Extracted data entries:
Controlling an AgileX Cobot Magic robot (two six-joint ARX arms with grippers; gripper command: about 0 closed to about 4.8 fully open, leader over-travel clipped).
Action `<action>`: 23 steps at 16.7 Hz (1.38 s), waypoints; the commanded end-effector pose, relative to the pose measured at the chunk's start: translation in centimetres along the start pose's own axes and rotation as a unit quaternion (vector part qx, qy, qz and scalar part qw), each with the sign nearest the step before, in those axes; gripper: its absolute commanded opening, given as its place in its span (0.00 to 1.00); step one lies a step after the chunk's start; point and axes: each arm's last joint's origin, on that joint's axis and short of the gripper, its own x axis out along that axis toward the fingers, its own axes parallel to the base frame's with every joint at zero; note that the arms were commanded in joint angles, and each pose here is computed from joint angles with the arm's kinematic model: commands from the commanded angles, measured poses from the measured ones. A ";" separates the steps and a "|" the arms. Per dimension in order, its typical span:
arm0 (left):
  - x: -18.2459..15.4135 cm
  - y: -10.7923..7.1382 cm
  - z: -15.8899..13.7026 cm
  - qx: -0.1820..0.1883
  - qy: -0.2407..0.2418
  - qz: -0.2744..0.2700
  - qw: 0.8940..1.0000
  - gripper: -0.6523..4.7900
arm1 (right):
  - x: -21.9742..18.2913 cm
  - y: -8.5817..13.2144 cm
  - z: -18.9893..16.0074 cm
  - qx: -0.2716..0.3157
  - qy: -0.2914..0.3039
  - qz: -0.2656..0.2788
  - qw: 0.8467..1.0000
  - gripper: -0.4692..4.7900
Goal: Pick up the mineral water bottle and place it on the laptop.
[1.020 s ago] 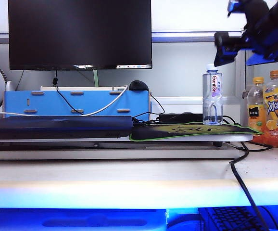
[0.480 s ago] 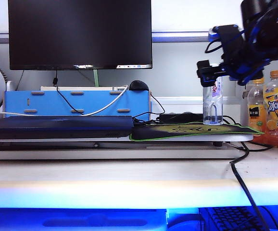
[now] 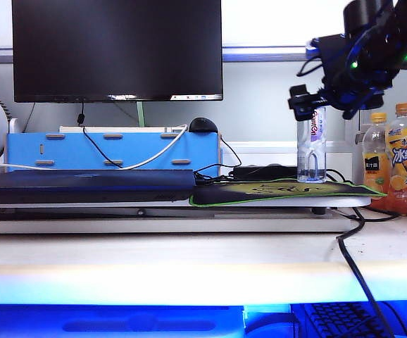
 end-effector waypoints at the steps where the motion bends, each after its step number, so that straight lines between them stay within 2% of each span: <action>1: 0.0 0.0 0.1 0.001 -0.005 -0.002 1.000 0.12 | 1.2 -0.2 -0.4 -0.002 0.009 0.000 1.000 1.00; 14: 0.0 0.0 0.1 0.001 -0.005 -0.002 1.000 0.12 | 5.4 0.6 -0.5 -0.003 0.013 0.028 1.000 1.00; 23: 0.0 0.0 0.1 0.001 -0.005 -0.002 1.000 0.12 | 6.5 0.2 -2.5 -0.005 0.030 0.019 0.999 1.00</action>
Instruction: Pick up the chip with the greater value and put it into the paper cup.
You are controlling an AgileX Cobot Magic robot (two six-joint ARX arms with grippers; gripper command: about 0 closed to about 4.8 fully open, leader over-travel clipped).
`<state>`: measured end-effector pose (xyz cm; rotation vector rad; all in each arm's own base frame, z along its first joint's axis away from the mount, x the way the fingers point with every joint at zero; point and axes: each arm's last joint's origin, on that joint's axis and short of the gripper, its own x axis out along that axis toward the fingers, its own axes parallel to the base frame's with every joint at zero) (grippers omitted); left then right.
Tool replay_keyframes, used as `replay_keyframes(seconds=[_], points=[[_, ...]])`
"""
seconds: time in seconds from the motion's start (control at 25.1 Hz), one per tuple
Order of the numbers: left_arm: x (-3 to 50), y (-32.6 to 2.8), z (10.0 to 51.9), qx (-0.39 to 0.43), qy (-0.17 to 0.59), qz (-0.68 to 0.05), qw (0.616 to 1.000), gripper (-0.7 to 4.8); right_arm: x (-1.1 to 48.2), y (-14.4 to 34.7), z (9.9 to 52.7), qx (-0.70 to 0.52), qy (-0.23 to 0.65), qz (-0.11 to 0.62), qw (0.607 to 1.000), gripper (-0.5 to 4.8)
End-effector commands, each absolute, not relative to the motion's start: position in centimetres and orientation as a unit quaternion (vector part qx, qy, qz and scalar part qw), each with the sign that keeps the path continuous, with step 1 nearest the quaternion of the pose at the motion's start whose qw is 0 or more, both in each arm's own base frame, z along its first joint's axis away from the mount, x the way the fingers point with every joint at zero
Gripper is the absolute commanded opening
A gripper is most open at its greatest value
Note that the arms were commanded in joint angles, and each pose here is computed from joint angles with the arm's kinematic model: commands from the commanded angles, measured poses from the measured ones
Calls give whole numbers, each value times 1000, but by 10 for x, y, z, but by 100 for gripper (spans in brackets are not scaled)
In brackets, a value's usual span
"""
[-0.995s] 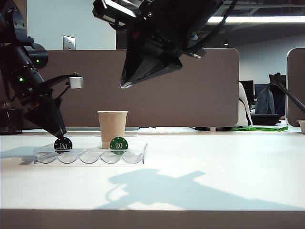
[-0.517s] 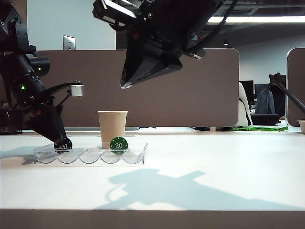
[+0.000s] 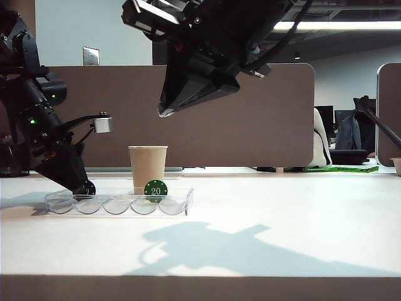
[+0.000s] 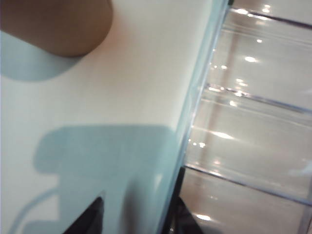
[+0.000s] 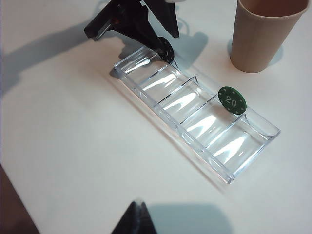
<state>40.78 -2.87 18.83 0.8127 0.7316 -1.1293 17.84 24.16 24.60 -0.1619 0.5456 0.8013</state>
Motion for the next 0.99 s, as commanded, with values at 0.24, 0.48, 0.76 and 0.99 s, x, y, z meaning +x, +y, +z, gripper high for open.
replay_keyframes(seconds=[0.24, 0.48, 0.76, 0.99], points=[[407, -30, 190, 357, 329, -512, 709, 179, 182, 240, 249, -69, 255, 380, 887, -6], [406, -30, 190, 353, 334, -514, 707, 160, 182, 240, 249, -69, 255, 380, 887, -6], [406, -31, 192, 347, 329, -519, 709, 128, 182, 240, 249, -69, 255, 380, 887, -6], [407, -31, 200, 349, 325, -517, 711, 128, 182, 240, 248, -69, 255, 380, 886, -6]])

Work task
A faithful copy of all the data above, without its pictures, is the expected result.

Result of this exercise
Controlling an AgileX Cobot Magic robot (two six-joint ARX arms with grippers; gripper command: about 0 closed to about 4.8 fully open, leader over-travel clipped).
Action `<action>`: 23 steps at 16.7 Hz (1.38 s), waypoints; the commanded end-effector pose, relative to the pose measured at the chunk's start: translation in centimetres along the start pose's own axes and rotation as a unit quaternion (vector part qx, qy, qz and scalar part qw), each with the sign nearest the step before, in those axes; gripper: its absolute commanded opening, given as its place in its span (0.00 to 1.00); step one lies a step after the chunk's start; point and axes: each arm's last joint's origin, on that joint's axis and short of the gripper, its own x axis out along that axis toward the fingers, its own axes parallel to the base frame's with every joint at zero; note that the arms were commanded in joint angles, and each pose here is computed from joint angles with the arm's kinematic model: commands from the commanded angles, measured poses from the measured ones. A ";" separates the steps and a "|" the arms. Per dimension in order, its typical span:
arm0 (left):
  - x: -18.2459..15.4135 cm
  - y: -10.7923..7.1382 cm
  - z: -15.8899..13.7026 cm
  - qx: -0.1820..0.1883
  - qy: -0.2407..0.2418
  - qz: -0.2744..0.2700
  - qw: 0.8940..1.0000
  - gripper: -0.6523..4.7900
arm1 (right):
  - x: -21.9742..18.2913 cm
  - y: -8.5817..13.2144 cm
  - z: -18.9893..16.0074 cm
  - qx: -0.2716..0.3157
  - qy: -0.2914..0.3039
  - qz: -0.2656..0.2788
  - qw: 0.8467..1.0000
  - gripper: -0.4692..4.7900
Goal: Pick up the mineral water bottle and place it on the laptop.
[1.020 s ago] 
[0.480 s ago] 
[now] 
 end-effector waypoints at the steps where the motion bends, each after its step number, so that straight lines between them stay within 2% of each span: <action>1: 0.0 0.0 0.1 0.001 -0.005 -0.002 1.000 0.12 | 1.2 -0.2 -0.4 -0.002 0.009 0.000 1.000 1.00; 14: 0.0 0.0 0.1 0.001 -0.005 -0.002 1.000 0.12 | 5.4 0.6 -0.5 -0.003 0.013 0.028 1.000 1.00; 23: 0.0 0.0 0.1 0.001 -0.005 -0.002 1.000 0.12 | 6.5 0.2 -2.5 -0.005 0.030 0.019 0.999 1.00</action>
Instruction: Pick up the chip with the greater value and put it into the paper cup.
You are controlling an AgileX Cobot Magic robot (two six-joint ARX arms with grippers; gripper command: about 0 closed to about 4.8 fully open, leader over-travel clipped).
`<state>`: measured end-effector pose (xyz cm; rotation vector rad; all in each arm's own base frame, z along its first joint's axis away from the mount, x the way the fingers point with every joint at zero; point and axes: each arm's last joint's origin, on that joint's axis and short of the gripper, its own x axis out along that axis toward the fingers, its own axes parallel to the base frame's with every joint at zero) (grippers omitted); left then right.
Tool replay_keyframes, used as `replay_keyframes(seconds=[_], points=[[_, ...]])`
"""
seconds: time in seconds from the motion's start (control at 25.1 Hz), one per tuple
Order of the numbers: left_arm: x (-3 to 50), y (-32.6 to 2.8), z (10.0 to 51.9), qx (-0.39 to 0.43), qy (-0.17 to 0.59), qz (-0.68 to 0.05), qw (0.616 to 1.000), gripper (-0.7 to 4.8); right_arm: x (-1.1 to 48.2), y (-14.4 to 34.7), z (9.9 to 52.7), qx (-0.70 to 0.52), qy (-0.23 to 0.65), qz (-0.11 to 0.62), qw (0.607 to 1.000), gripper (-0.5 to 4.8)
End-effector commands, each absolute, not relative to the motion's start: position in centimetres and orientation as a unit quaternion (vector part qx, qy, qz and scalar part qw), each with the sign that keeps the path continuous, with step 1 nearest the quaternion of the pose at the motion's start whose qw is 0 or more, both in each arm's own base frame, z along its first joint's axis away from the mount, x the way the fingers point with every joint at zero
Gripper is the absolute commanded opening
A gripper is most open at its greatest value
Note that the arms were commanded in joint angles, and each pose here is computed from joint angles with the arm's kinematic model: commands from the commanded angles, measured poses from the measured ones
Calls give whole numbers, each value times 1000, but by 10 for x, y, z, but by 100 for gripper (spans in brackets are not scaled)
In brackets, a value's usual span
"""
[-0.995s] 
[-0.517s] 
[+0.000s] 
[+0.000s] 
[+0.000s] 
<state>40.78 -2.87 18.83 0.8127 0.7316 -1.1293 17.84 24.16 24.60 -0.1619 0.5456 0.8013</state>
Motion for the next 0.99 s, as commanded, with values at 0.24, 0.48, 0.76 and 0.99 s, x, y, z meaning +x, +y, +z, gripper high for open.
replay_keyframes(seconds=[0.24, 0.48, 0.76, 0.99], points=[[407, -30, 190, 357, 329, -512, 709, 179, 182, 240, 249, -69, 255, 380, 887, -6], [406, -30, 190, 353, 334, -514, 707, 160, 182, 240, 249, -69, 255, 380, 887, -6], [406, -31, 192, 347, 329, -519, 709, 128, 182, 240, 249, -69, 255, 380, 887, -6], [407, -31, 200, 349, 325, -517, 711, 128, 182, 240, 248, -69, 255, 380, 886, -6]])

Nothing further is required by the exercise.